Die antike Weinherstellung: Rosinen als Schlüssel zur Gärung
Die Anfänge der Weinproduktion
Schon vor etwa 8.000 Jahren stellten Menschen in Ländern am Mittelmeer Wein her. Lange dachte man, dass sie frische Trauben zerkleinerten und in Gefäßen lagerten. Die Hefen auf den Traubenschalen sollten dann den Saft zu Wein vergären. Doch neue Forschungen zeigen: Es war anders.

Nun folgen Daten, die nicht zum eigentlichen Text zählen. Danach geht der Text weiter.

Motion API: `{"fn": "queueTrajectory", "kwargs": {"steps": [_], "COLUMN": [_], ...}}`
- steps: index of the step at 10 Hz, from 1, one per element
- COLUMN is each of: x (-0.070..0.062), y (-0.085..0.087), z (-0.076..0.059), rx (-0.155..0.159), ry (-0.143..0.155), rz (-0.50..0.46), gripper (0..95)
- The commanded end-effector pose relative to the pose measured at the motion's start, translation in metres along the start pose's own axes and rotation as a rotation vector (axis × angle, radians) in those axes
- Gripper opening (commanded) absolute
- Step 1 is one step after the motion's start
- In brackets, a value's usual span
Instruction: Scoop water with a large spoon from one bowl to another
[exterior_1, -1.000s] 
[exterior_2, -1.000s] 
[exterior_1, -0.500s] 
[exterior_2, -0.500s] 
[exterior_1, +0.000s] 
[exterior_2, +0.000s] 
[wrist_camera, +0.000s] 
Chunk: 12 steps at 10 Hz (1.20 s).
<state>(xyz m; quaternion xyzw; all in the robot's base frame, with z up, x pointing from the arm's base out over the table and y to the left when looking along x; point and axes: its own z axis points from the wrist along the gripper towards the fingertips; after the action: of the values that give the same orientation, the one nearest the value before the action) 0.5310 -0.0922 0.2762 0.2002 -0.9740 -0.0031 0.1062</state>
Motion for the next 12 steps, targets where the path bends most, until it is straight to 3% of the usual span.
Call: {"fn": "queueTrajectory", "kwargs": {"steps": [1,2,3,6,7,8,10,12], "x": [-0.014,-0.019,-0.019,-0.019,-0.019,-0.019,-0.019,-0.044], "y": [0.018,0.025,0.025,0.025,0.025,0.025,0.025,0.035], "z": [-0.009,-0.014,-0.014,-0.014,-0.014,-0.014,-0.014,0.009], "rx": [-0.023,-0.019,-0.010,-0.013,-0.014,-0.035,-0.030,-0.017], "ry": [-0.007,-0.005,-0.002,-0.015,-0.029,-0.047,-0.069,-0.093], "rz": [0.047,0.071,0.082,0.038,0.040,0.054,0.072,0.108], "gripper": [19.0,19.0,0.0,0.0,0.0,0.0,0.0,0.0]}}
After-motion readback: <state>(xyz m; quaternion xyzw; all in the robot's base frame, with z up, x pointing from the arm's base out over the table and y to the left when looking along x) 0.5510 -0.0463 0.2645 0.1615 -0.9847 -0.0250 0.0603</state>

Rosinen statt frische Trauben
Wissenschaftler der Universität Kyoto haben herausgefunden, dass die Menschen wahrscheinlich Rosinen nutzten. Sie legten Trauben in die Sonne, bis sie zu Rosinen wurden. Diese Rosinen weichten sie in Wasser ein. Nach etwa zwei Wochen entstand daraus Wein. Besonders sonnengetrocknete Rosinen eigneten sich gut für diesen Prozess.
Die Rolle der Hefen
Hefen wie Saccharomyces cerevisiae sind wichtig für die Gärung. Auf frischen Trauben kommen sie selten vor, aber auf Rosinen sind sie häufiger. Die Hefen verwandeln den Zucker in den Rosinen in Alkohol. Bei Temperaturen zwischen 25 und 30 Grad Celsius funktioniert das am besten.
Praktische Vorteile der Rosinenmethode
Rosinen haben einen großen Vorteil: Sie sind länger haltbar als frische Trauben. Deshalb konnten sie auch in Länder exportiert werden, in denen keine Trauben wuchsen. So konnten auch Menschen in kälteren Regionen wie Skandinavien Wein herstellen.